[About this exercise] I'd like the data beneath this line reproduced exactly, without any of its images.

[Collected material]
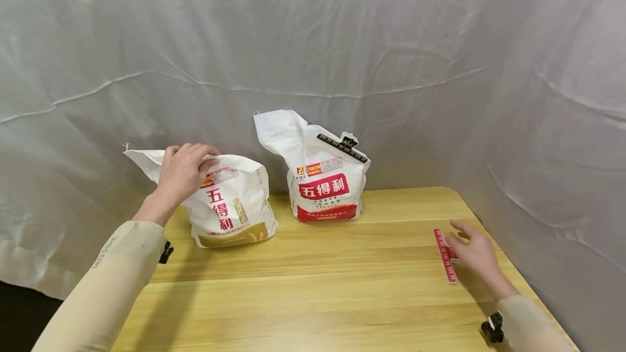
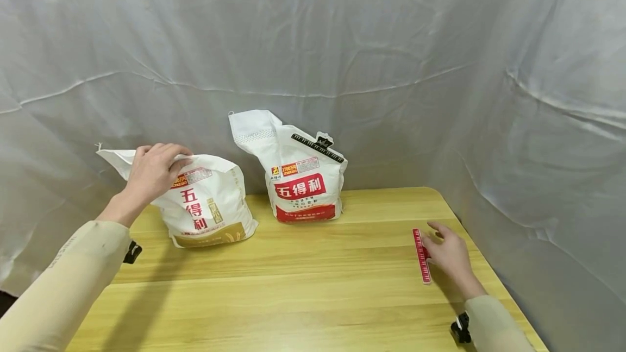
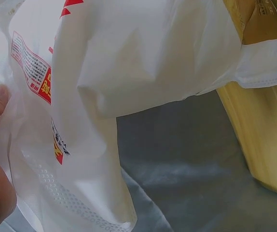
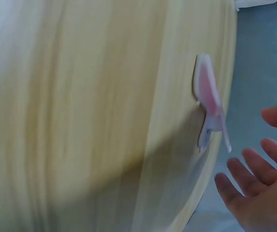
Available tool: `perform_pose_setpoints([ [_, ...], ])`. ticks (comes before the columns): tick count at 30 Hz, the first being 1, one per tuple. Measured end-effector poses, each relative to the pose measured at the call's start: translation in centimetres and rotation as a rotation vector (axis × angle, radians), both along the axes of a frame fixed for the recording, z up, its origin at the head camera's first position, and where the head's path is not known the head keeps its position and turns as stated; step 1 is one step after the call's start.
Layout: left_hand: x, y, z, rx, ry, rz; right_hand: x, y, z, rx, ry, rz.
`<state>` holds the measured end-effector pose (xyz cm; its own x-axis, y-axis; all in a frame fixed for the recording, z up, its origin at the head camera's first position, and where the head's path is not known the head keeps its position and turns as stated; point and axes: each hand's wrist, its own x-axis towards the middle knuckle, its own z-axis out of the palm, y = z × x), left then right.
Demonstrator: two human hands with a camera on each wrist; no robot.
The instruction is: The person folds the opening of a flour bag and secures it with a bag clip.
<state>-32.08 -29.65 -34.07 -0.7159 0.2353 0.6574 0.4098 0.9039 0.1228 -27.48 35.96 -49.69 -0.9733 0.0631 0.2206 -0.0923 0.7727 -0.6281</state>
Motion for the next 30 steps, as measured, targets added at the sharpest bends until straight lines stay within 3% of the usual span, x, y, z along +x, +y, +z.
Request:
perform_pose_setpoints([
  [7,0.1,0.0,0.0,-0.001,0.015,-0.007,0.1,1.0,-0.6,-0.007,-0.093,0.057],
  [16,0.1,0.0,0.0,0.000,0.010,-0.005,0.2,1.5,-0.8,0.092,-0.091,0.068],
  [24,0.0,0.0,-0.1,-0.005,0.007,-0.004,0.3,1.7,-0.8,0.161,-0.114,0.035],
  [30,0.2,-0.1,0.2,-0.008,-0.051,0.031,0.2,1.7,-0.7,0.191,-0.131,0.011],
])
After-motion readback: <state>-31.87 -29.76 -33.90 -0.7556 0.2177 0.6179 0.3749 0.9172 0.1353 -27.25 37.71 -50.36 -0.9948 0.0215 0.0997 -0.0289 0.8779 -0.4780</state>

[Task response]
Available tool: `perform_pose_setpoints([ [_, ...], ])`. ticks (comes before the columns): tick count at 30 Hz, the first being 1, one per tuple. Measured end-effector poses, each relative to the pose measured at the call's start: translation in centimetres and rotation as a rotation vector (axis × angle, radians), both along the axes of a frame fixed for the recording, z up, its origin at the head camera's first position, and where the head's path is not known the head keeps its position and turns as stated; step 1 is one step after the call's start.
Layout: left_hand: x, y, z, rx, ry, rz; right_hand: x, y, z, rx, ry, rz.
`<state>` holds the measured end-effector pose (xyz cm; its own x-axis, y-axis; all in a frame fixed for the recording, z up, its origin at the head camera's first position, and where the head's path is not known the head keeps its position and turns as stated; point and axes: each hand's wrist, its own x-axis towards the middle knuckle, its own z-axis out of the palm, y = z × x), left then right.
Demonstrator: two human hands with a camera on each wrist; no robot.
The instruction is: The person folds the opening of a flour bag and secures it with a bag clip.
<state>-32.08 -29.65 -34.07 -0.7159 0.2353 0.6574 0.4098 0.9039 0.1228 -27.48 35.96 -49.69 -0.9733 0.0631 0.2206 -0.0923 0.7727 -0.6281</state>
Motion for the next 30 steps, as measured, targets added at the sharpest bends until straight lines stay within 3% of the usual span, x, y, z along +x, +y, +z.
Request:
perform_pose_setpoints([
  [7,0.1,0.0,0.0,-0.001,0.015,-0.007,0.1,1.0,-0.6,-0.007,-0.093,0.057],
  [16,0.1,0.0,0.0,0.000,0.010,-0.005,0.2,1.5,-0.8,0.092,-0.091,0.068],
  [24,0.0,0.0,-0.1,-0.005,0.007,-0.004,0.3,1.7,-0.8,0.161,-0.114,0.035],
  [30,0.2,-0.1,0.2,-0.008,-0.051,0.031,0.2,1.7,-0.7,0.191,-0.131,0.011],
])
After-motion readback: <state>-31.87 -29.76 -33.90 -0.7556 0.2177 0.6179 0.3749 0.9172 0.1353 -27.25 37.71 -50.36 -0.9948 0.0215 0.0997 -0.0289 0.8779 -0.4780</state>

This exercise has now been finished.